Fri Jan 29 15:58:02 CST 2010

On Fri, 29 Jan 2010 14:57:51 -0600, Barry Smith <bsmith at mcs.anl.gov> wrote:
>     This is why I have the 1.5 there instead of 2.5 or 3 or more you  
> might see without inodes.

Okay, so suppose that the ordering is identical.  With no inodes, each
entry effectively costs sizeof double + sizeof int (=12).  With inodes,
it's sizeof double + 1/4*sizeof int (=9).  With BAIJ, it's sizeof double
+ 1/16*sizeof int (=8.25).

If the ordering is different, e.g. [u0,u1,...,v0,v1,...] as seems
popular for unknown reasons, then cache reuse of the vector goes out the
window and it's going to be really bad.

> In additional all the "extra" column entries are still stored in the
> a->j array.
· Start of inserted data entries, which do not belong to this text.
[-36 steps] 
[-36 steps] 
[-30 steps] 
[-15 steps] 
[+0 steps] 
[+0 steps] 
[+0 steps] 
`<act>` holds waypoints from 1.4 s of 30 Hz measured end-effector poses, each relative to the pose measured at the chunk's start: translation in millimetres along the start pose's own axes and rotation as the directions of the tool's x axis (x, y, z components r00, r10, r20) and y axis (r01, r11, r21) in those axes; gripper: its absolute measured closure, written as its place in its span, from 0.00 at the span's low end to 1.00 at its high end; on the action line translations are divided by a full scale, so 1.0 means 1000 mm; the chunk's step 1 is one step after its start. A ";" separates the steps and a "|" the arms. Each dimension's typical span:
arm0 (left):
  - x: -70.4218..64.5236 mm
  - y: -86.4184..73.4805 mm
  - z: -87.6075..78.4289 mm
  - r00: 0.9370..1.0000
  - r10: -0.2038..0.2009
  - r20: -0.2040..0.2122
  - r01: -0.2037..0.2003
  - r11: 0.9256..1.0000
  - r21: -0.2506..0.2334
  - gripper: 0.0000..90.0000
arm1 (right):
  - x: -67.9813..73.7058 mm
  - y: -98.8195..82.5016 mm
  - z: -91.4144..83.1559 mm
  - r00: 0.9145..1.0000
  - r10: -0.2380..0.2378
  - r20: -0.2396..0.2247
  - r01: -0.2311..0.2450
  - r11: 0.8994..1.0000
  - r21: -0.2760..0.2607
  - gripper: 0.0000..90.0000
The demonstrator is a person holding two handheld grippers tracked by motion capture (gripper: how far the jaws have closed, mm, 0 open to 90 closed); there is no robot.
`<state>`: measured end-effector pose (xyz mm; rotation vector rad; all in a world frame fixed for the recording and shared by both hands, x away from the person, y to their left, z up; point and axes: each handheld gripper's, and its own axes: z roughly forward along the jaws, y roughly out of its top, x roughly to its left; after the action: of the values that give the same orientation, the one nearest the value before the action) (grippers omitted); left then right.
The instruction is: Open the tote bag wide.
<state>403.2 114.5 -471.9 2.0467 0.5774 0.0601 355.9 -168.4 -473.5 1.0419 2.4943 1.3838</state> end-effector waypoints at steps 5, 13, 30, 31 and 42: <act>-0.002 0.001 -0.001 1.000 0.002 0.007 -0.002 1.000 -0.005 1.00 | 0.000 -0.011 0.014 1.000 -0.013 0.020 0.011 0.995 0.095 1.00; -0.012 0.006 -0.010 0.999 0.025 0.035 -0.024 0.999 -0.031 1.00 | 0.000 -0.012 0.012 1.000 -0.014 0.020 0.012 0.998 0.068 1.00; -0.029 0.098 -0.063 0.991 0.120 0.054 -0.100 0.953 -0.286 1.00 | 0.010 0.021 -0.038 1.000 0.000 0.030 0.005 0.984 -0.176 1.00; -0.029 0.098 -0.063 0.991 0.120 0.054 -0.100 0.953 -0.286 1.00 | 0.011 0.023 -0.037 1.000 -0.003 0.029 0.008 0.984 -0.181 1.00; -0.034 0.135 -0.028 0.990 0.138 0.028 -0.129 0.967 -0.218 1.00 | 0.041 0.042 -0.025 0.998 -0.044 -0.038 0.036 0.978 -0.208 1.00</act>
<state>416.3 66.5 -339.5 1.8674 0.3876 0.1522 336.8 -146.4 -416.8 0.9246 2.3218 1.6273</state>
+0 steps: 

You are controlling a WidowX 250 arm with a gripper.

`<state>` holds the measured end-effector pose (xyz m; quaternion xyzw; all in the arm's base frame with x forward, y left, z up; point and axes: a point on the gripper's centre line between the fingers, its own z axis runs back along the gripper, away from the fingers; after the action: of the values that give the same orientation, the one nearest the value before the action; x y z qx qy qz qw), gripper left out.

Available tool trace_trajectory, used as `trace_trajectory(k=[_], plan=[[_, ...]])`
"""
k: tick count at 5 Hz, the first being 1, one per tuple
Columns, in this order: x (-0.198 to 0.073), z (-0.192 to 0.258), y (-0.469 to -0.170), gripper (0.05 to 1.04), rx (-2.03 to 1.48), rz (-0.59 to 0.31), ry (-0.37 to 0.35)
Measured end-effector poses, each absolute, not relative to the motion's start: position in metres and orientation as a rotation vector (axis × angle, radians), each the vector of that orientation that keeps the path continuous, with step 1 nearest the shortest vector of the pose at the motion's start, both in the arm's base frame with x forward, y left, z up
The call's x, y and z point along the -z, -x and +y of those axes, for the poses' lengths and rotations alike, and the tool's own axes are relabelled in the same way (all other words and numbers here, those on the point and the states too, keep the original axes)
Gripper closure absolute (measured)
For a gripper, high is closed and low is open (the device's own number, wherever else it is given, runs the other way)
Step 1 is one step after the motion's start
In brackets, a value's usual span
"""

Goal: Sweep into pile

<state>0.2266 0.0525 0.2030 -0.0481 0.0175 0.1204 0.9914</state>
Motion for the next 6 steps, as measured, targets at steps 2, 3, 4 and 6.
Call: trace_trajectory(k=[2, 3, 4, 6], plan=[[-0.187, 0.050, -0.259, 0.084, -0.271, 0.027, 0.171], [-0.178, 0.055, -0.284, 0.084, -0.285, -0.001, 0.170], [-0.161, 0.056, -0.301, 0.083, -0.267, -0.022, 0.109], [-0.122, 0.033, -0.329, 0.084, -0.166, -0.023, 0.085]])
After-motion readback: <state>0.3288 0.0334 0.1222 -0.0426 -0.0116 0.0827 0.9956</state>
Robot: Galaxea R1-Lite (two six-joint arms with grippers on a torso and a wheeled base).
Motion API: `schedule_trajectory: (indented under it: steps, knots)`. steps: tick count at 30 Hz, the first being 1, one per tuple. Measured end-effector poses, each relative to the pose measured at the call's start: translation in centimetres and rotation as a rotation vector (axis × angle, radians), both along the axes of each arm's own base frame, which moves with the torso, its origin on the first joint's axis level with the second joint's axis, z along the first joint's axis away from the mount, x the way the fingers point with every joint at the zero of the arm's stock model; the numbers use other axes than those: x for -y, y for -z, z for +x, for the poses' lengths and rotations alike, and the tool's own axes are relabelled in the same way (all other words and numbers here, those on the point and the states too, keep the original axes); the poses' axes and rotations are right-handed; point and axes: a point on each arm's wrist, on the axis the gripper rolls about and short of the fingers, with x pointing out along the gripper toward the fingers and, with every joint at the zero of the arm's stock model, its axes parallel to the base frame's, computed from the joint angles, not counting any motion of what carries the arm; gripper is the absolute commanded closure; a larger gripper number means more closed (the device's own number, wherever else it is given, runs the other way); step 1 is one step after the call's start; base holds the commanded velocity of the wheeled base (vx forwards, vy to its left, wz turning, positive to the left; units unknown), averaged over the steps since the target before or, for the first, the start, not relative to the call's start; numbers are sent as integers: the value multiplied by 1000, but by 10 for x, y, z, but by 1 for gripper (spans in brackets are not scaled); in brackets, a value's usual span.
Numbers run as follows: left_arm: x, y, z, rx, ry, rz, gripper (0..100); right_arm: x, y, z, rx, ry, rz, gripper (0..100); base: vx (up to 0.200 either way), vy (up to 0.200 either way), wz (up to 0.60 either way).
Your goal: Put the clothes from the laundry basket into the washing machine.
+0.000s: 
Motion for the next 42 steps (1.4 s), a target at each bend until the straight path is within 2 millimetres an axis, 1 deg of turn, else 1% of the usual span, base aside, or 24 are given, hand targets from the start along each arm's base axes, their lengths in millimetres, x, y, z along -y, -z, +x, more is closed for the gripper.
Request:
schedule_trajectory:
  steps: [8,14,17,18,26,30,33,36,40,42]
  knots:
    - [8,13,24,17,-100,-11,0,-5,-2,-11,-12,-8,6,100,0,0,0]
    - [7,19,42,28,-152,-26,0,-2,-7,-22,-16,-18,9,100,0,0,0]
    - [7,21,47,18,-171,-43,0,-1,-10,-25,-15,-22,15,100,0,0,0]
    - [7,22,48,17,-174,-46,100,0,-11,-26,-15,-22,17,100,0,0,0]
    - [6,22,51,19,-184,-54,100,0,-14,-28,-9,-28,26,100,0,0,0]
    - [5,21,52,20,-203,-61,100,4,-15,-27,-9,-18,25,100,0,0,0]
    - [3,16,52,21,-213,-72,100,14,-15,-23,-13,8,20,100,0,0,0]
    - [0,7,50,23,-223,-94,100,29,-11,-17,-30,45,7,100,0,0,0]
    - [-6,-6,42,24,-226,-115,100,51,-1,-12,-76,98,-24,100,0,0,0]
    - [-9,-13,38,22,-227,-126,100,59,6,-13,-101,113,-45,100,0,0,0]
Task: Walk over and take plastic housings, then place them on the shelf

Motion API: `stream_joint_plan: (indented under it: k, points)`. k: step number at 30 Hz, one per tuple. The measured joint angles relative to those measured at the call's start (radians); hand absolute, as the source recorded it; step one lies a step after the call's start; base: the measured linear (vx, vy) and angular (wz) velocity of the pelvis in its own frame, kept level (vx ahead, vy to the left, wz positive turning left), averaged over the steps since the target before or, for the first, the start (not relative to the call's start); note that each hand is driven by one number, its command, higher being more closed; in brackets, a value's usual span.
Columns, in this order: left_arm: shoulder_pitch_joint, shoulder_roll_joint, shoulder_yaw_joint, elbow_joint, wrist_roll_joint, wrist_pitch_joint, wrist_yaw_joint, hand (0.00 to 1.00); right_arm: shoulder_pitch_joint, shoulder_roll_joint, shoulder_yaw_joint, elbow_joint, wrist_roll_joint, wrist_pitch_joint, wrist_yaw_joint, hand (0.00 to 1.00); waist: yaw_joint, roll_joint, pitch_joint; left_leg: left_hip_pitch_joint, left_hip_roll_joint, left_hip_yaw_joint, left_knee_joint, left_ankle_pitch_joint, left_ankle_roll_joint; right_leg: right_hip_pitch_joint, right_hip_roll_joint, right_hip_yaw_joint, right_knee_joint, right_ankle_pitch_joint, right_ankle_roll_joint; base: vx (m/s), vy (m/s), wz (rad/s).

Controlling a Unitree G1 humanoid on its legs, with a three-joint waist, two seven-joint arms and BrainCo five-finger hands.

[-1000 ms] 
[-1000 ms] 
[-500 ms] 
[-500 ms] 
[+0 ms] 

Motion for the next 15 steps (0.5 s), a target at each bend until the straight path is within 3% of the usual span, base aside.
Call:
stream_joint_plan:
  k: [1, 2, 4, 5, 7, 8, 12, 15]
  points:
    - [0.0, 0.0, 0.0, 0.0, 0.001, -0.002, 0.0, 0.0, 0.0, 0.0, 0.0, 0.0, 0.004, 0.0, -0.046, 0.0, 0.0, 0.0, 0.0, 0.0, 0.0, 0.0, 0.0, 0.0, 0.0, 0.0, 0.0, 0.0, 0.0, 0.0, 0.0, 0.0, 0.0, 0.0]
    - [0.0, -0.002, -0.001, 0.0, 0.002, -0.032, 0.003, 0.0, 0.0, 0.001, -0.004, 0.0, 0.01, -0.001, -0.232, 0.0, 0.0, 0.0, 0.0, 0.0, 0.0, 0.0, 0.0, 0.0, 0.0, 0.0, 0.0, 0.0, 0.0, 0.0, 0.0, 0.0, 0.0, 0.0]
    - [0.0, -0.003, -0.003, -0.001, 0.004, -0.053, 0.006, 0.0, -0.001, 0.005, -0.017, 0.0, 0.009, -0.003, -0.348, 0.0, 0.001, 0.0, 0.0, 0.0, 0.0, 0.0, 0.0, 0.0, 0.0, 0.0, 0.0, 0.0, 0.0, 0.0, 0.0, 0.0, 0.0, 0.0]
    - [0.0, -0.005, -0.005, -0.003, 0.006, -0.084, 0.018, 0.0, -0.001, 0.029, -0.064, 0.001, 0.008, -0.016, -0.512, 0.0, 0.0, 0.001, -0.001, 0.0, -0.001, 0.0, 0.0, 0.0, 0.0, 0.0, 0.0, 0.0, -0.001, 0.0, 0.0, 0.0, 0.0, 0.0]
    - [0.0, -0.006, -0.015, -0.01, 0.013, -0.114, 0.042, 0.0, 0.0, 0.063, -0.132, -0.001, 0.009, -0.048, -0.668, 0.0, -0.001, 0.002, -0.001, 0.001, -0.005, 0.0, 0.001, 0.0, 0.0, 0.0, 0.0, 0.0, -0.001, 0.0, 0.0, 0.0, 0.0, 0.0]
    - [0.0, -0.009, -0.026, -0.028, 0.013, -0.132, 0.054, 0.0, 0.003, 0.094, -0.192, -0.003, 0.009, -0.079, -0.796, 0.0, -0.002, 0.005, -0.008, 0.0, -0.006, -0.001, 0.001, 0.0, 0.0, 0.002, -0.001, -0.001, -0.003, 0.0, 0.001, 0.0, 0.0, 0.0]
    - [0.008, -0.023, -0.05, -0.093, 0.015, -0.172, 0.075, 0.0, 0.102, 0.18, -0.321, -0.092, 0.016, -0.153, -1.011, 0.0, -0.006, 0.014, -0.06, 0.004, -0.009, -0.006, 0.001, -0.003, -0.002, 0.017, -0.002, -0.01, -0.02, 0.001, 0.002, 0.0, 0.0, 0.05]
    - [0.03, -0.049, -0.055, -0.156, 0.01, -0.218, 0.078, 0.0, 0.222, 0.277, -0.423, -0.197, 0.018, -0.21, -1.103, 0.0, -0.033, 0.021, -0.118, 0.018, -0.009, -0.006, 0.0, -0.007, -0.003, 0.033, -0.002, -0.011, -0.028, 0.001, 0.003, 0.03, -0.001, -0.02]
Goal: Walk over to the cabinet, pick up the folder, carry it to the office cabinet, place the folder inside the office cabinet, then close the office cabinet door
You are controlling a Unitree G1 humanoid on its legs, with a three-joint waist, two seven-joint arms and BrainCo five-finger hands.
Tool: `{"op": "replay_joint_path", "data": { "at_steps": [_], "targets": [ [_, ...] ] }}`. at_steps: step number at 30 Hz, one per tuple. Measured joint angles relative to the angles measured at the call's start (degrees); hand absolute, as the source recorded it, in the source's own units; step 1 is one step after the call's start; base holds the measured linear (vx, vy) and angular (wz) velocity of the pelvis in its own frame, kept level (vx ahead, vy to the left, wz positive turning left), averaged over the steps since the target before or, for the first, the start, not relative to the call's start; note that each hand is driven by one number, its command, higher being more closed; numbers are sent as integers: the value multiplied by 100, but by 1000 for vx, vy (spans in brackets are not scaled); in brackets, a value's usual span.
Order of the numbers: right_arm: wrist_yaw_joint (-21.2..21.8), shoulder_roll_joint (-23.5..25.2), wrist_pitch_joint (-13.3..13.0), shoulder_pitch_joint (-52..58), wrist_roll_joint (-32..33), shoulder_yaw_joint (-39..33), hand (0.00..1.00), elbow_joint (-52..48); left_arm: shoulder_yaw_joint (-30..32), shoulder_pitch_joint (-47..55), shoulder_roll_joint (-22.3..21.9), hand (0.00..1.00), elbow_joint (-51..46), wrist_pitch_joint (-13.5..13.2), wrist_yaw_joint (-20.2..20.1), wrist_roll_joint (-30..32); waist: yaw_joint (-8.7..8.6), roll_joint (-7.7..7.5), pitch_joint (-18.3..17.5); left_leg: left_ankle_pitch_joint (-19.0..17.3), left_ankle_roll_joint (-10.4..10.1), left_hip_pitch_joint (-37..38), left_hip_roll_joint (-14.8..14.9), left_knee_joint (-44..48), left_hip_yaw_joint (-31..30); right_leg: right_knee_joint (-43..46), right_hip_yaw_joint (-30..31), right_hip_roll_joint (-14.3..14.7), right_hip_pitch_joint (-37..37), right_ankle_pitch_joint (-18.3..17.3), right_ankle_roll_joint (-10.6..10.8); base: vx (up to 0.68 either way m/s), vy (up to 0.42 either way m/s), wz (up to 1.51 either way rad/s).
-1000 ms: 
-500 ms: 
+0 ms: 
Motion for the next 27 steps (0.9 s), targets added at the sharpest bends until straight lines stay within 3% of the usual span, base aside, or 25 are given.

Thus when we move to each new set of rows we skip over
> those entries, thus partial cache lines of a->i are constantly
> wasted.

So a nontrivial matrix with bs=4 will have over 100 nonzeros per row,
thus moving to the next block involves skipping 300*sizeof int.  This is
more than 8 lines ahead so it's almost guaranteed to be a completely
cold cache miss at all levels, which means 250 clocks to memory.  During
the block line, we are using around 400 doubles that also need to come
all the way from memory, and cost a bit under 4 clocks each (assuming
fully saturated bus).  So the miss due only to stepping over these
column indices could cost over 15% if everything else was running
smoothly (big assumption, I know).

Add to that the fact that a stream of matrix entries steps over a 4kb
page boundary (which hardware prefetch doesn't cross) four times as
often as with BAIJ where the entries are a single contiguous stream, and
that the hardware prefetcher only follows one stream per 4kB page.  So
with this naive analysis, it seems possible for deficient hardware
prefetch to be at fault for a nontrivial amount of the observed
difference between Inode and BAIJ.

Nobody's sparse mat-vecs are especially close to saturating the memory
bus with useful stuff, even for matrices that are good at reusing the
vector.  So there must be more to the story than pure bandwidth and
reuse of the vector.

Jed